**YOUR ASSIGNMENT:** Pull every line holding the word "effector" out of the data and copy it.
□ □ □ □ □ □ □
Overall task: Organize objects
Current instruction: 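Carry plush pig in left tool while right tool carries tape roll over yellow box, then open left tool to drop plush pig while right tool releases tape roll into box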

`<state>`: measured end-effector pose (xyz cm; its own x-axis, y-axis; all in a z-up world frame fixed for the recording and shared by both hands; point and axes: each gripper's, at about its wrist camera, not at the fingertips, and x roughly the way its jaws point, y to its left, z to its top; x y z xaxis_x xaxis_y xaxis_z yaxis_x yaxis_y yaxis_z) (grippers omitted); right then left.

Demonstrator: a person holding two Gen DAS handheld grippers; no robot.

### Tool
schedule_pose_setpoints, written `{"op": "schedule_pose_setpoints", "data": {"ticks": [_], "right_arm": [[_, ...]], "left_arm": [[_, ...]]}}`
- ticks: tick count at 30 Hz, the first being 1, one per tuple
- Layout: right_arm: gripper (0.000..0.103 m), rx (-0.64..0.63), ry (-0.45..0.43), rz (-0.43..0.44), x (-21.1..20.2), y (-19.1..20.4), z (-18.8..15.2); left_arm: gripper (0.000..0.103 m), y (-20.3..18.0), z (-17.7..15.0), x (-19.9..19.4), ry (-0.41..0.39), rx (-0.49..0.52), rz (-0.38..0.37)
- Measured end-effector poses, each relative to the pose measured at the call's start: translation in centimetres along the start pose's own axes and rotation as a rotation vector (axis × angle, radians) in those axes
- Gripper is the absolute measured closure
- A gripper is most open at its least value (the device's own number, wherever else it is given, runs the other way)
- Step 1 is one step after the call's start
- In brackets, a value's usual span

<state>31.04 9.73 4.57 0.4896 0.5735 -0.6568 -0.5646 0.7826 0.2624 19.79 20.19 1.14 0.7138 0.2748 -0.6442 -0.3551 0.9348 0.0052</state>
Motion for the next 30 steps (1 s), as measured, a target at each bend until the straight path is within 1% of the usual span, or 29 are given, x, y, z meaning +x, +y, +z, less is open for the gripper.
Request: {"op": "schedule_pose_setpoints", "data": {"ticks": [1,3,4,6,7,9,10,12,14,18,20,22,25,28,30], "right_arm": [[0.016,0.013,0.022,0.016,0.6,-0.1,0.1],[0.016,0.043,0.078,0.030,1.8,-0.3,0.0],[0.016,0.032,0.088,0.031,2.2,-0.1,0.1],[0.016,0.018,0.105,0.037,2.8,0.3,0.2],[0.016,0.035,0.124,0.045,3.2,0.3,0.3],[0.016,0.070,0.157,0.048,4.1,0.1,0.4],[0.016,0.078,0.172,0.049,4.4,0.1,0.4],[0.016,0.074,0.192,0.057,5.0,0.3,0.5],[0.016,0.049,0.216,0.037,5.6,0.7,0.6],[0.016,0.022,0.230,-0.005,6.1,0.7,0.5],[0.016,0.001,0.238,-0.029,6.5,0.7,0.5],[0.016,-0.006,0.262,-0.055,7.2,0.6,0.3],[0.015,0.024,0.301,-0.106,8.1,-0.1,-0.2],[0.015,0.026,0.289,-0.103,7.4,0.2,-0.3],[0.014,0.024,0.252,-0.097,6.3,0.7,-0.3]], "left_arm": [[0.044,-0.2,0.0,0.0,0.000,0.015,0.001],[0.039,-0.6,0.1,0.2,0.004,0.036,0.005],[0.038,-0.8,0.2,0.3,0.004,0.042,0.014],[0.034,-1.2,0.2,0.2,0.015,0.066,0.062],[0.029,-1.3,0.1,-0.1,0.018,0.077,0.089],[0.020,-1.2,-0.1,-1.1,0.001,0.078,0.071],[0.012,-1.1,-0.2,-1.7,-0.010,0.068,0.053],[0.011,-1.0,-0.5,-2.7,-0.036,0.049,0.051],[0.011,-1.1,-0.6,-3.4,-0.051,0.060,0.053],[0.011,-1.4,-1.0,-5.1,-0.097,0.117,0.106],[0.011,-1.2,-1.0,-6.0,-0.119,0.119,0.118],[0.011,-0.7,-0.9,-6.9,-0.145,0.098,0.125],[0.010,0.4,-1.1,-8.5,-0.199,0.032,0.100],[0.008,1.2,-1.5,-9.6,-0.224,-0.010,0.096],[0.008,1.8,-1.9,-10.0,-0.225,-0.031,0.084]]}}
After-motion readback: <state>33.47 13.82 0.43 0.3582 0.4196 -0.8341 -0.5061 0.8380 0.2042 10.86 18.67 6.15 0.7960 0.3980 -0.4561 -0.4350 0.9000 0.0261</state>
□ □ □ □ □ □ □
**RESPONSE BOX:**
`<state>`: measured end-effector pose (xyz cm; its own x-axis, y-axis; all in a z-up world frame fixed for the recording and shared by both hands; point and axes: each gripper's, at about its wrist camera, not at the fingertips, and x roughly the way its jaws point, y to its left, z to its top; x y z xaxis_x xaxis_y xaxis_z yaxis_x yaxis_y yaxis_z) (grippers omitted); right then left.
- Measured end-effector poses, each relative to the pose measured at the call's start: translation in centimetres along the start pose's own axes and rotation as a rotation vector (axis × angle, radians) in those axes

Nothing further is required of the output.